_What is being asked:_ Copy the listing that follows exactly. Its pictures do not belong in the copy.

_Material provided:_
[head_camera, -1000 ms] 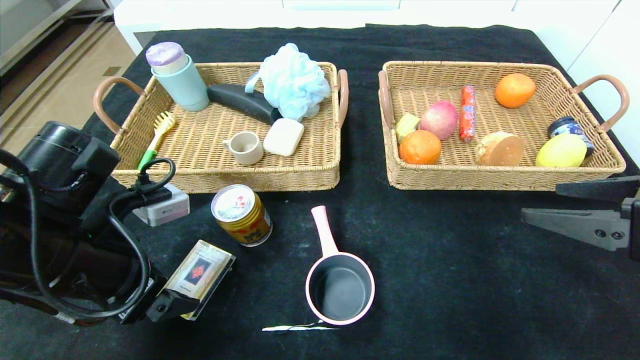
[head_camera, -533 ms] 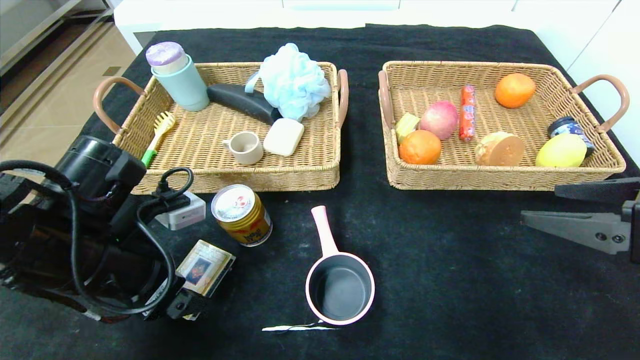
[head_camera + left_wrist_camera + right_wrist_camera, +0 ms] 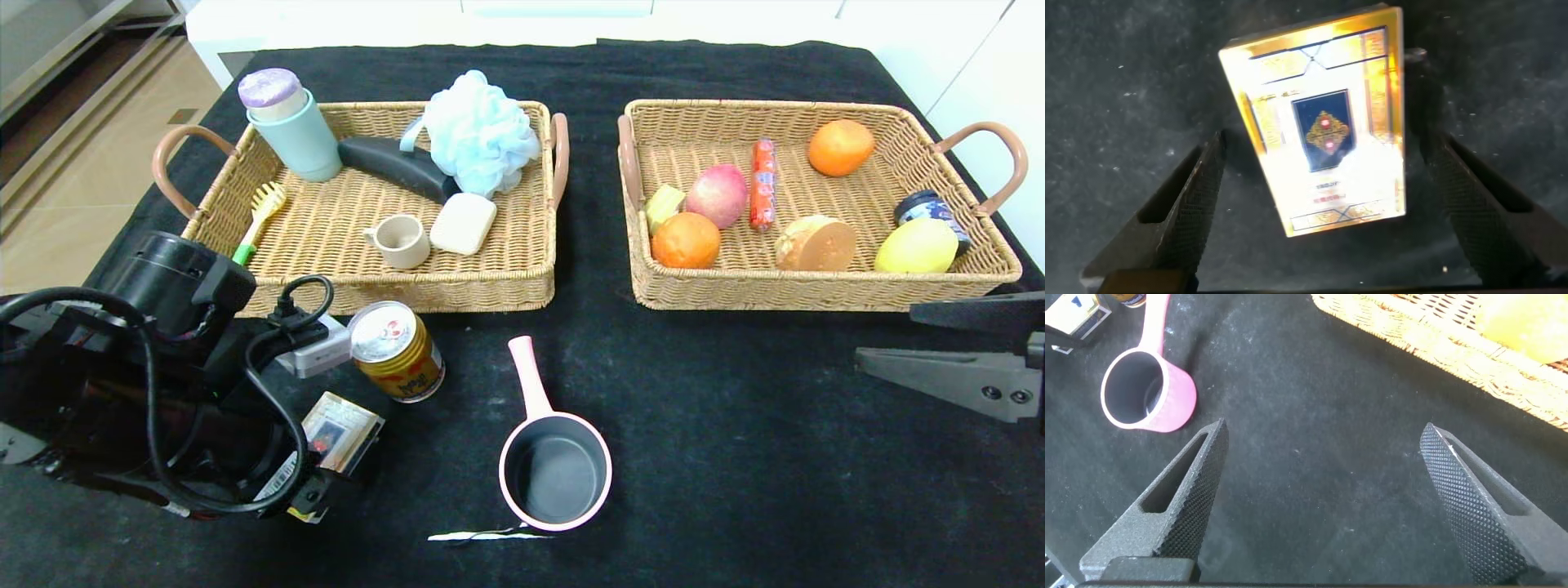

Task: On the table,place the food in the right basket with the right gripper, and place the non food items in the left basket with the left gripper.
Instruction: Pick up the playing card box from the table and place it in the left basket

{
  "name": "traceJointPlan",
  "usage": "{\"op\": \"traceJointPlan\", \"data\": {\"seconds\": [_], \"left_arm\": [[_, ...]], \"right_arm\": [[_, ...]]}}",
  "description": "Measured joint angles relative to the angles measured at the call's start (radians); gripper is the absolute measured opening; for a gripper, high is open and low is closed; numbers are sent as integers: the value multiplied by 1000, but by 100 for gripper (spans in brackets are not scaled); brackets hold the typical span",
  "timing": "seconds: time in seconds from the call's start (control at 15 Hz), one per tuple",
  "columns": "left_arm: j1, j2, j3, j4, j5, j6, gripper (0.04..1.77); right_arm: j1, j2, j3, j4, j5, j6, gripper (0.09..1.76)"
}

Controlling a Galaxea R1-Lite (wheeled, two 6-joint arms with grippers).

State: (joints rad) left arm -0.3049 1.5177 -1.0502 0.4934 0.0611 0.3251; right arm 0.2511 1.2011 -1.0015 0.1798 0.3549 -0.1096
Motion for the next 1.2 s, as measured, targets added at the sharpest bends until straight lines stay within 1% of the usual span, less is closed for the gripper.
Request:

_Answer to this exercise:_
[head_camera, -1000 ms] 
[head_camera, -533 ms] 
[head_camera + left_wrist_camera + right_wrist_camera, +0 ms] 

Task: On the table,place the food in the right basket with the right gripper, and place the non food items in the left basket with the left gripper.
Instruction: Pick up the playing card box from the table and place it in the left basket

{
  "name": "traceJointPlan",
  "usage": "{\"op\": \"traceJointPlan\", \"data\": {\"seconds\": [_], \"left_arm\": [[_, ...]], \"right_arm\": [[_, ...]]}}",
  "description": "Measured joint angles relative to the angles measured at the call's start (radians); gripper is the absolute measured opening; for a gripper, high is open and low is closed; numbers are sent as integers: the value multiplied by 1000, but by 100 for gripper (spans in brackets are not scaled); brackets hold the typical span",
  "timing": "seconds: time in seconds from the call's start (control at 15 Hz), one per tuple",
  "columns": "left_arm: j1, j2, j3, j4, j5, j6, gripper (0.04..1.77); right_arm: j1, j2, j3, j4, j5, j6, gripper (0.09..1.76)"
}

Controlling a Galaxea R1-Lite (wheeled, two 6-joint arms with grippers).

State: (joints rad) left arm -0.3049 1.5177 -1.0502 0.4934 0.0611 0.3251; right arm 0.2511 1.2011 -1.0015 0.1798 0.3549 -0.1096
Motion for the next 1.2 s, as measured, targets added at the sharpest bends until straight lines stay within 1% of the usual span, less is closed for the gripper.
Request:

The exercise requires no further output.